▶ BRIEF: Output every entry below exactly, without its pictures.

----- SOURCE MATERIAL -----

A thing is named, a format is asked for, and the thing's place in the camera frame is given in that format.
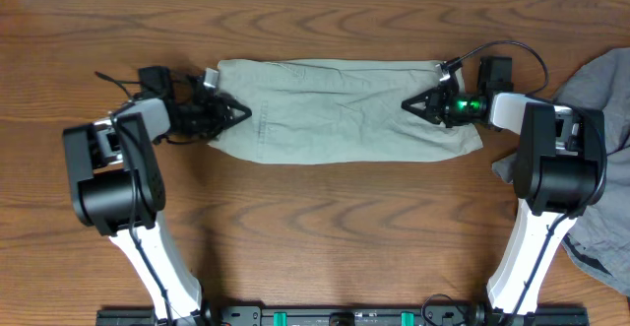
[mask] fabric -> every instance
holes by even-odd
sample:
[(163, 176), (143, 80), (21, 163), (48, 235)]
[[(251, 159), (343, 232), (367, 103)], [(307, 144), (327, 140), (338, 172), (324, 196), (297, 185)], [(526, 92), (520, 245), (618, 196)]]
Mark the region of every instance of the fabric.
[[(630, 295), (630, 48), (611, 50), (584, 66), (555, 100), (601, 109), (608, 153), (603, 195), (578, 219), (563, 245), (583, 271)], [(492, 169), (511, 182), (514, 160), (512, 155)]]
[(253, 114), (210, 145), (256, 163), (301, 164), (436, 162), (480, 149), (473, 125), (446, 129), (401, 109), (437, 85), (437, 64), (221, 61), (219, 91)]

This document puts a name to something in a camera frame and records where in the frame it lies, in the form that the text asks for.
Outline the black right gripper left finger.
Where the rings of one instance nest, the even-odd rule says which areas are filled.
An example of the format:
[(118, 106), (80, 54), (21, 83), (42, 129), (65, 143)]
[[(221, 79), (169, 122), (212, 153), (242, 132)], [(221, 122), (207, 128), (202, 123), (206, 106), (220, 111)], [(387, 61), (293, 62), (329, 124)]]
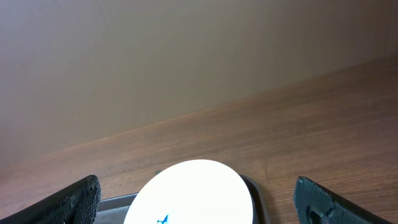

-----

▶ TASK OUTPUT:
A thing is named, a format is asked for, and the thing's place in the camera frame is given in that format.
[mask] fabric -> every instance
holes by even-odd
sample:
[(163, 176), (143, 80), (21, 163), (48, 235)]
[[(251, 159), (343, 232), (367, 103)], [(307, 144), (327, 140), (338, 172), (324, 196), (297, 185)], [(526, 92), (520, 245), (618, 196)]]
Mark the region of every instance of the fabric.
[[(630, 295), (630, 48), (611, 50), (584, 66), (555, 100), (601, 109), (608, 153), (603, 195), (578, 219), (563, 245), (583, 271)], [(492, 169), (511, 182), (514, 160), (512, 155)]]
[(253, 114), (210, 145), (256, 163), (301, 164), (436, 162), (480, 149), (473, 125), (446, 129), (401, 109), (437, 85), (437, 64), (221, 61), (219, 91)]

This document puts a name to something in a camera frame and records where in the frame it lies, in the form that the text asks for.
Outline the black right gripper left finger.
Where the rings of one instance nest, the even-odd rule says which areas are filled.
An example of the format:
[(118, 106), (80, 54), (21, 83), (42, 129), (65, 143)]
[[(221, 79), (169, 122), (212, 153), (242, 132)], [(221, 122), (207, 128), (202, 123), (206, 106), (220, 111)], [(387, 61), (293, 62), (329, 124)]]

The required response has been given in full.